An example of developing tests of student thinking comes from one of Rachel’s lessons in which students were using symmetry in a graph to find multiple solutions to equations with trigonometric functions. Students were asked to find the solutions to the equation \(- 15 = 20\cos 30x\) between −6 and 18 with angles expressed in degrees. One solution can be determined using the inverse cosine function on a calculator (\(x \approx 4.62\)). Students were also given a graph of the function \(f(x) = 20\cos 30x\) (Fig. 2). The graph shows three additional points at which the value of the function is −15. The remaining solutions can be found using symmetry around the maximum and minimum values of the graph. For instance, symmetry around the minimum at x = 6 can be used to find the solution of \(x \approx 7.38\) and symmetry around the y-axis can be used to find the solution of \(x \approx - 4.62\).
Fig. 2

Graph of \(f(x) = 20\cos 30x\)

Rachel recalled that a student, Vicki, previously had trouble with the process of using graphical symmetry to find solutions. However, in class that day, Rachel noticed that Vicki and her partner were able to use symmetry in the given problem to find the additional solutions when certain reference line segments were drawn on the graph (see Fig. 3),
Fig. 3

Cosine graph with initial reference segments drawn

I just happened to draw something on the graph and they like both [saw the symmetry]… I said something about well how long is this side [b] and they knew because it was the same as this [4.62], and then I said okay if we want to get here [B]… they saw that if I did that same rectangle [I] with this same length as that one [II] then I got to the place I wanted.

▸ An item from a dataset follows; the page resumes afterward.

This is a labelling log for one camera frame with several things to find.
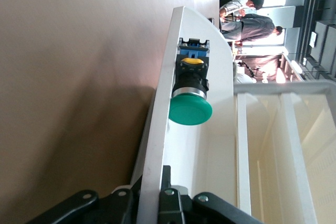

In this description, Rachel suggests that the students saw the symmetry of the graph using rectangles, and as a result were able to find an additional solution.

Rachel then tests her hypothesis that students could use rectangles to examine symmetry in the graph. Specifically, she tests whether students can use similar rectangles to see the symmetry around x = 6. To do so, Rachel drew another set of rectangles on the graph (Fig. 4) about the line x = 6. She describes the uncertainty she had about how students would think, explaining she thought “Oh maybe they’ll [see the symmetry] this other way.” She then describes the result of her test, saying “They didn’t get that symmetry [around x = 6], but they did get the other one [around the y-axis].” In this moment, Rachel was testing the boundaries of when students would use a certain way of thinking (i.e. under which contexts students could use similar rectangles to reason about the symmetry). The test she developed consisted of the second set of rectangles that used a slightly different symmetry than the first set of rectangles, and seemed to be developed directly from Rachel’s interpreting of how students were seeing the symmetry in the first set of rectangles. From this test Rachel learned something additional about the way these students are thinking, namely that they are able to see the first type of symmetry around the y-axis, but not the second type around x = 6. This new assessment of the students led Rachel to suggest “let’s stick with the first one [symmetry about the y-axis]” when working with these students in the future.
Fig. 4

Cosine graph with tested reference segments drawn

This instructional reasoning of developing a test was used relatively infrequently compared to the other types of reasoning. Across the two teachers only four moments were identified in which this reasoning was used. The rarity of this reasoning might be a consequence of the teachers typically feeling confident in their assessment of how students are thinking. Alternatively, because this reasoning seems to take additional instructional time, it might be the case that it is used only when the teacher feels that the information would be consequential for their instructional decisions. Additionally, these teachers have used responsive teaching practices for many years. It seems likely that they have become much more effective and quicker at diagnosing student thinking, which would lead to fewer times when teachers saw the benefit in developing specific tests of student thinking. Finally, these teachers may consider developing tests of student thinking to be routine or not notable. Because the teachers were asked to save moments they want to reflect on think about later, if moments were not notable they may not be included in the moments saved by teachers.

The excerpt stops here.